The submission was based on Alturkestani’s doctoral thesis project, which focuses on overlapping I/O and compute in large-scale scientific computation using multilayered buffering mechanisms.

“Ph.D. is about pushing limits. It takes years of designing, implementations, engineering and hard work,” said Alturkestani, who worked at KAUST’s Extreme Computing Research Center (ECRC). “To be recognized by the research committee in a prestigious conference at the finish line of my Ph.D. journey is an honor and inspiration for me to push the limits further.”

Alturkestani’s work utilizes new emerging storage technology such as node-local and remote-shared solid-state drive (SSD), non-volatile memory (NVMe) and high bandwidth memory (HBM).  

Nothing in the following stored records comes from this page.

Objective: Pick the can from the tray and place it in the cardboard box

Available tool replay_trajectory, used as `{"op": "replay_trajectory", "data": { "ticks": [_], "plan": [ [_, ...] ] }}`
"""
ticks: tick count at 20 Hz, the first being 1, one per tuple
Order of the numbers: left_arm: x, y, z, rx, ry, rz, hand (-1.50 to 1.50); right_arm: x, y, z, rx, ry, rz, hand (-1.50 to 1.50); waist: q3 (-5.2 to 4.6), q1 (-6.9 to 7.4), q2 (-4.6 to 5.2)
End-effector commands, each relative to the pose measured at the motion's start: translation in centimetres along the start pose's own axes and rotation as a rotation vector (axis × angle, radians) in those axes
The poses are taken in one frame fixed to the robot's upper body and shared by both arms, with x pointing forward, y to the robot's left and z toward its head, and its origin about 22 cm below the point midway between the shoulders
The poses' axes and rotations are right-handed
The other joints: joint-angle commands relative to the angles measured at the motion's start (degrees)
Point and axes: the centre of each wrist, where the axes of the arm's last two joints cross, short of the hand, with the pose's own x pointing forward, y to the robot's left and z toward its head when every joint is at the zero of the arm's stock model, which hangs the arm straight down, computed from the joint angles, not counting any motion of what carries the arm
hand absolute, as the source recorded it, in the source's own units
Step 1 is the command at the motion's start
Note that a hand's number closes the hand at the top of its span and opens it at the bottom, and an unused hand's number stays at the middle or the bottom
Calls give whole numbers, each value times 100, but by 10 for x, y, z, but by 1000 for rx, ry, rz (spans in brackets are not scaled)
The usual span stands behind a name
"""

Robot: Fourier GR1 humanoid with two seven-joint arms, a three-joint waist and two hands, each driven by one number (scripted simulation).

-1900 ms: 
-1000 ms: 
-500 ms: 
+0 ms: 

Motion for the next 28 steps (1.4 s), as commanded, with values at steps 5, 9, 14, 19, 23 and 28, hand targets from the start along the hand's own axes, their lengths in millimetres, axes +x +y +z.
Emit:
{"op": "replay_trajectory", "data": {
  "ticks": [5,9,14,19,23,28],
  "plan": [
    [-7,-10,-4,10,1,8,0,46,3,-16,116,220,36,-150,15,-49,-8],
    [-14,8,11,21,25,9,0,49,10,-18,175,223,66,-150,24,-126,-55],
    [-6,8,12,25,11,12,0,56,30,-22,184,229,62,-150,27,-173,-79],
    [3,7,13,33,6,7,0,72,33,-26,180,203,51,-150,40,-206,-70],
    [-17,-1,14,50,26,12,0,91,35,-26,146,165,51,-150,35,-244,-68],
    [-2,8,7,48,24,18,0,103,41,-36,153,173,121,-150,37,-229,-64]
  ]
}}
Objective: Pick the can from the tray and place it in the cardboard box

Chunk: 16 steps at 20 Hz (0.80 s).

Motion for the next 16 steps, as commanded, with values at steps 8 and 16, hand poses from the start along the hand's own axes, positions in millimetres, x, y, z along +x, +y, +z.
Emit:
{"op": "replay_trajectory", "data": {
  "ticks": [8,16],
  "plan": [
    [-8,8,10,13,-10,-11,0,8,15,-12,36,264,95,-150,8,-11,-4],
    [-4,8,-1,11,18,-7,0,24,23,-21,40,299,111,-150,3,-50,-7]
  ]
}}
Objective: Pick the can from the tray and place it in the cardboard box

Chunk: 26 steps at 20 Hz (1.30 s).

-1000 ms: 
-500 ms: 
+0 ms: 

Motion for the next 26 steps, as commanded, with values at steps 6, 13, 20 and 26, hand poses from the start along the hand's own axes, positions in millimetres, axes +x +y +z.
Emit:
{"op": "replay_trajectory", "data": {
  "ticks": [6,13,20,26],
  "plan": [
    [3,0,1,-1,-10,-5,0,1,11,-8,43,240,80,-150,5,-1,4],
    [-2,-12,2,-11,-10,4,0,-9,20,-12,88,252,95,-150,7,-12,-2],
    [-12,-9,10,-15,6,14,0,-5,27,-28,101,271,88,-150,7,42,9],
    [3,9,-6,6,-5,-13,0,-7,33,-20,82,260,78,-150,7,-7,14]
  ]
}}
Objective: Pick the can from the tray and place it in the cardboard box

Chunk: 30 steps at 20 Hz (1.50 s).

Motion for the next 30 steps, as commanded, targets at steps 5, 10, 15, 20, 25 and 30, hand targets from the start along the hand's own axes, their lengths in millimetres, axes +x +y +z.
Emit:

The project reevaluates the computer-based method — reverse time migration (RTM) — used by geoscientists to explore seismic data for oil and gas explorations. This method requires storing huge amounts of data before calling it back in stages and correlating with later available data to create the desired output image. Making RTM run faster translates into an increase of capacity for seismic simulations and eventually obtaining subsurface images to characterize the presence of hydrocarbons with higher fidelity.

The paper is co-authored with Professor David Keyes, director of the ECRC and professor of applied mathematics and computational sciences, and Dr. Hatem Ltaief, principal research scientist at ECRC.

“Prof. David Keyes and Dr. Hatem Ltaief have always challenged my ideas and therefore helped to shape them. Working at the Extreme Computing Research Center has opened the doors for me to access world-class supercomputers and to collaborate with industrial partners to bring my research into reality,” said Alturkestani, who defended his thesis in July.

KAUST, which is home to the second most powerful supercomputer in the Middle East — Shaheen II — prides itself for being a hub for Saudi talents in the field of supercomputing.

The Euro-Par victory follows KAUST’s success at the German Gauss Center for Supercomputing (GCS) Award, which went to two Saudi women, Ph.D. graduate Dr. Noha Al-Harthi and candidate Rebab Alomairy.